Required action - Which of the lines below hold "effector"? Please return each one.
*** Opening of Information shown ***
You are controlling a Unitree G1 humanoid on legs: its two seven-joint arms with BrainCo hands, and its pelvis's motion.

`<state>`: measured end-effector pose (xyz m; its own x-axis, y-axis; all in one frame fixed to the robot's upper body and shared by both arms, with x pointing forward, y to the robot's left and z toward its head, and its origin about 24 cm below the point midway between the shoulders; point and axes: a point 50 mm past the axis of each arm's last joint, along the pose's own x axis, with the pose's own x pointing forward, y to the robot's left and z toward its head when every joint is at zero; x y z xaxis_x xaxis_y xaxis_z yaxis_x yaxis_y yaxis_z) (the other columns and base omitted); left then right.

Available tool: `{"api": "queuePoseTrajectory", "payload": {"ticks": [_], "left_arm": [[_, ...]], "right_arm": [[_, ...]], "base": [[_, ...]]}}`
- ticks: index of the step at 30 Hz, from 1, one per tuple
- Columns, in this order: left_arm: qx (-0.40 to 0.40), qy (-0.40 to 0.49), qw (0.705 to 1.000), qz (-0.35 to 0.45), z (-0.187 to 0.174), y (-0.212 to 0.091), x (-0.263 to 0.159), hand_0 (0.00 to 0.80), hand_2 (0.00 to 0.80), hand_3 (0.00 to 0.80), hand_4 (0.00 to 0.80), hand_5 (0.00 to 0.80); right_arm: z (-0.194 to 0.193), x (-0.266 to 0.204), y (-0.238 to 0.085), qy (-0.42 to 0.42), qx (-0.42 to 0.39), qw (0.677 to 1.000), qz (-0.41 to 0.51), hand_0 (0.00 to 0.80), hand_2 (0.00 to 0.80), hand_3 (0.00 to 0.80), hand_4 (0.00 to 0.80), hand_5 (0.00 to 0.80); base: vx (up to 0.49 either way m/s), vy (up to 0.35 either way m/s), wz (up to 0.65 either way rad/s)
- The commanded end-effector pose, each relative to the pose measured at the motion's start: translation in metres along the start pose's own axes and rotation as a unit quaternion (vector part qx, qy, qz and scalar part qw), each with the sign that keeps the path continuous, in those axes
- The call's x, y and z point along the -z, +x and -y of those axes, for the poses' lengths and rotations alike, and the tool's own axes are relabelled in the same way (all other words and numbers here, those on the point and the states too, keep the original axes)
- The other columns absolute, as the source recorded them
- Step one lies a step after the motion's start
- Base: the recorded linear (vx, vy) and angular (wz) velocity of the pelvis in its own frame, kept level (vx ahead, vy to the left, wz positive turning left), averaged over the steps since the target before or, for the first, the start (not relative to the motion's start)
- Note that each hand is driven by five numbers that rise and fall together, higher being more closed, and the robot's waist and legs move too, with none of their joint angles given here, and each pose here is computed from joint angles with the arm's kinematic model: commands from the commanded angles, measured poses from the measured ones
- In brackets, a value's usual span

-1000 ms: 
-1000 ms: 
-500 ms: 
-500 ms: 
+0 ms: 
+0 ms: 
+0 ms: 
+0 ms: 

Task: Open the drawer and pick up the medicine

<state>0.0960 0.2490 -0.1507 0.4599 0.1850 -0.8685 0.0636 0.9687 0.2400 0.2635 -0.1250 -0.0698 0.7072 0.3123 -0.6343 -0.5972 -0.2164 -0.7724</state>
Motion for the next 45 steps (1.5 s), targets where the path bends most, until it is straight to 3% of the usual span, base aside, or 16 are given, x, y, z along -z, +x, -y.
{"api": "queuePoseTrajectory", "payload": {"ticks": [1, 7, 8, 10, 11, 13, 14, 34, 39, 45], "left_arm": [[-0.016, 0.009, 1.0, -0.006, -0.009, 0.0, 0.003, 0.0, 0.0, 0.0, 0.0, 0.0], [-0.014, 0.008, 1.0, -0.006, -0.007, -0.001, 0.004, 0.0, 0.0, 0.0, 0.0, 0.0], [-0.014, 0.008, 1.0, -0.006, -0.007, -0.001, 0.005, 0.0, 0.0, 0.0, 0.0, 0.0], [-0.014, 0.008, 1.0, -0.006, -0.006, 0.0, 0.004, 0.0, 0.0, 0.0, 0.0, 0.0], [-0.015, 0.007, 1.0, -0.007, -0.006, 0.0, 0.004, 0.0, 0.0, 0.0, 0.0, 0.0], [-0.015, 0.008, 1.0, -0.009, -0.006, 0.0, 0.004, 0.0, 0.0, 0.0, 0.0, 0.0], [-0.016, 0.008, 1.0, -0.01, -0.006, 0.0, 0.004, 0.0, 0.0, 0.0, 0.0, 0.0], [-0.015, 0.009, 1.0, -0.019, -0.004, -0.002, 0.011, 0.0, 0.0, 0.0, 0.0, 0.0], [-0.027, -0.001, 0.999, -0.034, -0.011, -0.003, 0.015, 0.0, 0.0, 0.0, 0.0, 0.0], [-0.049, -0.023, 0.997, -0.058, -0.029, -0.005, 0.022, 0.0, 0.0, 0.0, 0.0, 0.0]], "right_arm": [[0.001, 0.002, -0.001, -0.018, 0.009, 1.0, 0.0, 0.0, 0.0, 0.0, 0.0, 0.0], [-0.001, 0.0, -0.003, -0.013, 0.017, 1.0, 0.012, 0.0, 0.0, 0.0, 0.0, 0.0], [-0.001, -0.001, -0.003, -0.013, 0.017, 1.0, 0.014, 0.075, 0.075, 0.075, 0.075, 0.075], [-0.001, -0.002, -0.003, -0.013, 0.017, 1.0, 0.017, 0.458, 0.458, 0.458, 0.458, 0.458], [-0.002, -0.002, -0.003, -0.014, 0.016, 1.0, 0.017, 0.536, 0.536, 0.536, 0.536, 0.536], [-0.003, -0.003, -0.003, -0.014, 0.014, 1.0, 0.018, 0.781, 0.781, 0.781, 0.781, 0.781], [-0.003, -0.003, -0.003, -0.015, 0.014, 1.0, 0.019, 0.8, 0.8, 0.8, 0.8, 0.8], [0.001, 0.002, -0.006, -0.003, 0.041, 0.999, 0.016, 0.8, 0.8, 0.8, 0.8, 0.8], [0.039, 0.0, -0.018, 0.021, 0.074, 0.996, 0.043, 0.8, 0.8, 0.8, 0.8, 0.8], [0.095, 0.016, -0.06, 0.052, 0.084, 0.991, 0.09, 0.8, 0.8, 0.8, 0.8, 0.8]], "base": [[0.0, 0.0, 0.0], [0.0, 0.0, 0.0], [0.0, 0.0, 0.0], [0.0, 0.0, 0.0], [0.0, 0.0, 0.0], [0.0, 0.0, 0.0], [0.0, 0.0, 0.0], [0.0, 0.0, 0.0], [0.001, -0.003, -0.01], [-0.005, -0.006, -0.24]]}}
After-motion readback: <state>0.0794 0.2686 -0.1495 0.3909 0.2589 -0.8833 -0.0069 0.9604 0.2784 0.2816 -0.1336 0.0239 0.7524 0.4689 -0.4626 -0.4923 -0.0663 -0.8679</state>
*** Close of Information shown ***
Exercise answer -
`<state>`: measured end-effector pose (xyz m; its own x-axis, y-axis; all in one frame fixed to the robot's upper body and shared by both arms, with x pointing forward, y to the robot's left and z toward its head, and its origin about 24 cm below the point midway between the shoulders; point and axes: a point 50 mm past the axis of each arm's last joint, along the pose's own x axis, with the pose's own x pointing forward, y to the robot's left and z toward its head when every joint is at zero; x y z xaxis_x xaxis_y xaxis_z yaxis_x yaxis_y yaxis_z) (the other columns and base omitted); left then right.
- The commanded end-effector pose, each relative to the pose measured at the motion's start: translation in metres along the start pose's own axes and rotation as a unit quaternion (vector part qx, qy, qz and scalar part qw), each with the sign that keeps the path continuous, in those axes

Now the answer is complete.